Day 11 Exercises — NoSQL Data Modeling

Exercise 1 🟡 Easy ⏱ 15 min

✓ Completed

Partition Key Design in DynamoDB

An IoT platform stores sensor readings. Each sensor sends 1 event/second. The DynamoDB table uses sensor_id as the partition key. Sensor #42 monitors a critical server and generates 10× more events than all others — 10 writes/sec on a single partition while others get 1 write/sec each.

Hot Partition Problem

Sensor #1 → 1 write/sec

Sensor #2 → 1 write/sec

Sensor #42 → 10 writes/sec (HOT)

→

DynamoDB
PK = sensor_id

→

Partition A (sensor #1) — normal

Partition B (sensor #2) — normal

Partition C (sensor #42) ⚡ THROTTLED

Concept Check — 3 questions

Q1. A hot partition in DynamoDB causes?

AAll partitions to slow down uniformly across the table

BThrottling on the hot partition — writes and reads to that partition are rejected when throughput limit is exceeded

CPermanent data loss on the affected partition

DReplication failure across all availability zones

Q2. To prevent hot partitions for high-write sensors, you can?

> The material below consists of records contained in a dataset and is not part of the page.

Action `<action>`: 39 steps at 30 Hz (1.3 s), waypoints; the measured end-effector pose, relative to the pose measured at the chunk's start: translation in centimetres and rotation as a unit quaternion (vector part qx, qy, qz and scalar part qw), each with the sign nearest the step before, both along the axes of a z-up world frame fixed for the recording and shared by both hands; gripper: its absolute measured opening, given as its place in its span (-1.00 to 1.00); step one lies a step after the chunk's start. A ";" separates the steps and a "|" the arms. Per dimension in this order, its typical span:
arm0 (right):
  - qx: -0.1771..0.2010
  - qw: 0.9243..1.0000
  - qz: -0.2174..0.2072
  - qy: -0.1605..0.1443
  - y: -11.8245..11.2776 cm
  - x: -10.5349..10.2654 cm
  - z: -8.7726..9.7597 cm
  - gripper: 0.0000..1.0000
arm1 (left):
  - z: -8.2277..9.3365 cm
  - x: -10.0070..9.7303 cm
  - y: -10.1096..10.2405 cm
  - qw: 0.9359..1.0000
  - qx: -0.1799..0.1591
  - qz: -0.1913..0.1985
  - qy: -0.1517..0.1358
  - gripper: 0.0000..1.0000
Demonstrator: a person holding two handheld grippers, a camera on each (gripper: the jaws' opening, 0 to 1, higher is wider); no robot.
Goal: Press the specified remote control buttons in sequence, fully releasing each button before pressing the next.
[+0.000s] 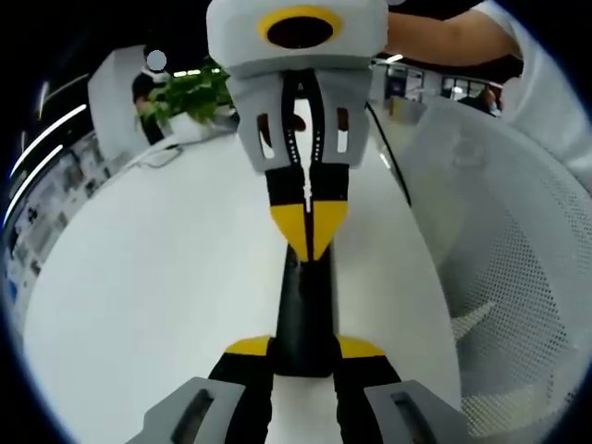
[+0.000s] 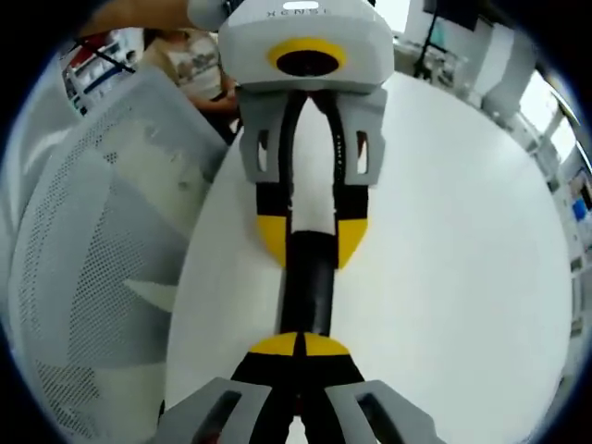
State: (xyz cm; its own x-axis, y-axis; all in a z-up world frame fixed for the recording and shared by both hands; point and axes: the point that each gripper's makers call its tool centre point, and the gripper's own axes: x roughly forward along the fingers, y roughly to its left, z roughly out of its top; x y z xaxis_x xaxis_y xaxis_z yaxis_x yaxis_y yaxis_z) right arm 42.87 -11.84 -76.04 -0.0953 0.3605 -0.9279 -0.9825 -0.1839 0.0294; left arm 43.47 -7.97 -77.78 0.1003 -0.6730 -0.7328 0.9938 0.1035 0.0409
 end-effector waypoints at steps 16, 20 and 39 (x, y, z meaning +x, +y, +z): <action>-0.012 1.000 0.006 -0.009 -0.7 -0.5 0.7 -1.00 | 0.0 0.1 0.1 1.000 0.002 -0.001 -0.005 -0.53; -0.014 1.000 0.007 -0.007 -0.6 -0.6 0.6 -1.00 | 0.0 0.2 0.1 1.000 0.002 -0.001 -0.005 -0.53; -0.026 1.000 0.012 -0.001 -0.6 -0.9 -0.9 -1.00 | 0.0 0.2 0.0 1.000 -0.001 -0.001 -0.002 -0.53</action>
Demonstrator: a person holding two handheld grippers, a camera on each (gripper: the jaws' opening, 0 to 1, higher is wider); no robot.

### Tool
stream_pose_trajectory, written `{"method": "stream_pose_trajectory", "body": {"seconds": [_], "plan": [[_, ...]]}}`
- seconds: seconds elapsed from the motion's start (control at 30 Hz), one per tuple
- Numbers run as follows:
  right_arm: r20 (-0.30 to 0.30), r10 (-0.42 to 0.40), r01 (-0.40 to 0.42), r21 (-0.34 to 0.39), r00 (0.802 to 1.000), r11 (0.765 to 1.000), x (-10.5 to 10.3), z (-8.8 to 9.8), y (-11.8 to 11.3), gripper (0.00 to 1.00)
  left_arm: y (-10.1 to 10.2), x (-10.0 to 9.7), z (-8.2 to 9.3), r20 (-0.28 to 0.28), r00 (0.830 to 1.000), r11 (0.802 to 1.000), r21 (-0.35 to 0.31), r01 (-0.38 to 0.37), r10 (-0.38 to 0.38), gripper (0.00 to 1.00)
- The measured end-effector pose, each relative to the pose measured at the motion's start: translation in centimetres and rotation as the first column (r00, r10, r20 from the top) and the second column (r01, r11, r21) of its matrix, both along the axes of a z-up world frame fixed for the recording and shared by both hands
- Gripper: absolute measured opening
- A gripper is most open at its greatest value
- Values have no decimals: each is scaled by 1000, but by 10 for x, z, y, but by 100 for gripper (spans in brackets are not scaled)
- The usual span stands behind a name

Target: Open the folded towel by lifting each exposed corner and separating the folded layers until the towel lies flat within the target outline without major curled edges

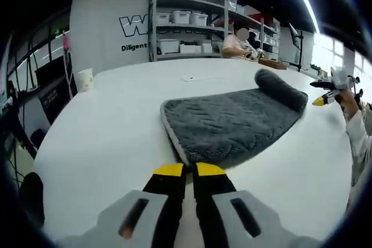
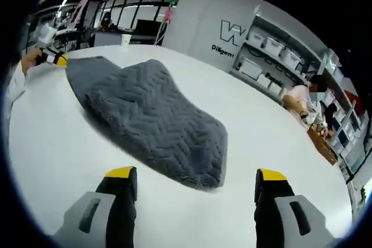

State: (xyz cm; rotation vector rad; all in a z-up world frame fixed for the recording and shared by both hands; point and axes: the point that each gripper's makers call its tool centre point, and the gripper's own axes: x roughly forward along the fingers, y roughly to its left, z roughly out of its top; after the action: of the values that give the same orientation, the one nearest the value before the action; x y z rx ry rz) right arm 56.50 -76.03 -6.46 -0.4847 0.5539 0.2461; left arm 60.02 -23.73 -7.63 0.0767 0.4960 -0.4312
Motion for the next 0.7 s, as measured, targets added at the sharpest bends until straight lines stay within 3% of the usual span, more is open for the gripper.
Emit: {"method": "stream_pose_trajectory", "body": {"seconds": [0.3, 0.4, 0.7], "plan": [[-13, 60, -60, 11, 998, 998, 9, -9, 11, 59, 17, 1, 1, 14, 998, 998, -8, -66, 66, 4], [-19, 73, -73, 16, 997, 997, 12, -12, 15, 55, 19, 1, 1, 13, 997, 997, -5, -72, 72, 4], [-24, 131, -129, 81, 991, 988, 16, -18, 28, 31, 17, 0, 0, 14, 997, 997, -2, -72, 72, 4]]}}
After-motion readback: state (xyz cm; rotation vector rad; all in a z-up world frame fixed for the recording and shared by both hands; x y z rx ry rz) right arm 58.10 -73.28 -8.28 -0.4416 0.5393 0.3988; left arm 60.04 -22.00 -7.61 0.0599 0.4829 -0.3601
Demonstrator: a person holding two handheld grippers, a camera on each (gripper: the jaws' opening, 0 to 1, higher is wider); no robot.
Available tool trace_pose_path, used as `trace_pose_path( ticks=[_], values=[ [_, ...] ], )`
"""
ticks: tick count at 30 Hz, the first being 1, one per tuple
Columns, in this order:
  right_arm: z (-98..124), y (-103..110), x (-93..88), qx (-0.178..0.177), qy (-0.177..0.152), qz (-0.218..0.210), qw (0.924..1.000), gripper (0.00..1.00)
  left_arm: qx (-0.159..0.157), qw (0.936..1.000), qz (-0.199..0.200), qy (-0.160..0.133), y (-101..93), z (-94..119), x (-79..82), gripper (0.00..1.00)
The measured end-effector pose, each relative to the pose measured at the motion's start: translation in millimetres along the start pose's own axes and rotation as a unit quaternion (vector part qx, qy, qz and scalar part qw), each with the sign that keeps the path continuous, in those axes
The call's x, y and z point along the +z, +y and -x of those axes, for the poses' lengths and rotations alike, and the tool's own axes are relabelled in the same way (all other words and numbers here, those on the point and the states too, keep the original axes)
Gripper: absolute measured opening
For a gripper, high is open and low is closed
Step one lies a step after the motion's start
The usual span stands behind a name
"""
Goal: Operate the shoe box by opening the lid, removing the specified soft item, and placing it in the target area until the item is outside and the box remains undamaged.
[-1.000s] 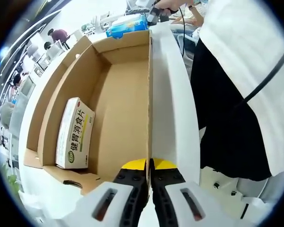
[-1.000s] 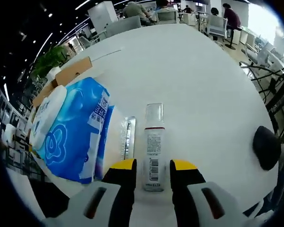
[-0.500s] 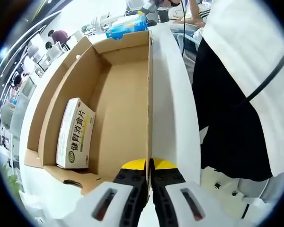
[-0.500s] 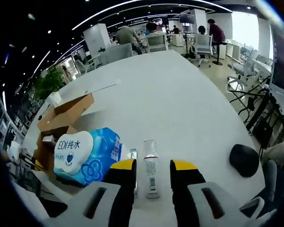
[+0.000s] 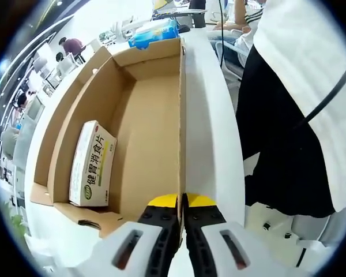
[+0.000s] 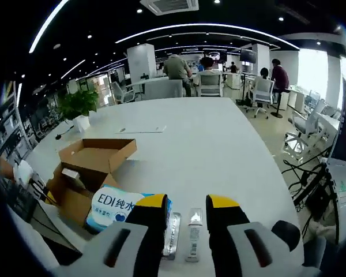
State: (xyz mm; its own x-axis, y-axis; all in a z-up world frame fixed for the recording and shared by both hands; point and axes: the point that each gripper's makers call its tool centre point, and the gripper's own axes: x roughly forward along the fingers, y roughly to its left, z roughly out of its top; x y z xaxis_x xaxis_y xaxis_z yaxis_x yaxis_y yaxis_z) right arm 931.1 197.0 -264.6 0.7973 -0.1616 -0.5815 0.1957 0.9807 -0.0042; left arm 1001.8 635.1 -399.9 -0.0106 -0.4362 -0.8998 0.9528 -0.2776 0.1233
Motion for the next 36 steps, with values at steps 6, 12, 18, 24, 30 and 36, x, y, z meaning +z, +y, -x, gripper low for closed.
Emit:
trace_pose_path(
  ticks=[6,12,18,24,30,36],
  values=[
    [3,9,-13.2,0.005,0.023,0.011,0.9997,0.30,-0.003,1.0000,-0.001,-0.004,0.6,1,0.2,0.02],
    [8,20,-7.9,0.015,0.007,0.023,0.9996,0.38,0.000,1.0000,-0.001,-0.002,0.3,1,0.8,0.02],
    [9,29,10.9,0.014,-0.008,0.046,0.9988,0.50,-0.002,1.0000,-0.001,-0.001,0.7,0,-0.8,0.02],
    [-2,44,26.6,0.032,-0.028,0.035,0.9985,0.51,-0.001,1.0000,0.000,-0.004,0.9,0,-1.1,0.02],
    [-9,70,40.6,0.051,-0.036,0.067,0.9958,0.51,0.001,1.0000,0.000,-0.003,0.9,-1,-1.7,0.02],
    [-15,78,32.9,0.038,0.008,0.159,0.9865,0.36,0.001,1.0000,0.002,-0.002,0.9,-1,-1.5,0.02]
  ],
)
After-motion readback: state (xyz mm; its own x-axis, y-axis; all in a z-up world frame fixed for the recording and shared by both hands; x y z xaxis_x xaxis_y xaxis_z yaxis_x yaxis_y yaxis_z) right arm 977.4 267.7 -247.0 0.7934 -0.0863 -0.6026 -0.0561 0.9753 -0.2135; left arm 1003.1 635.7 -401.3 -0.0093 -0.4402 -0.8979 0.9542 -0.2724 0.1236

AUse sensor_id as the sort key instead of the partition key

BIncrease the DynamoDB table's provisioned throughput capacity

CShard the partition key with a random suffix: sensor_id#1, sensor_id#2, etc. — spread writes, then aggregate at read time

DSwitch to synchronous writes to slow down the producer

Q3. DynamoDB's partition key + sort key composite key allows?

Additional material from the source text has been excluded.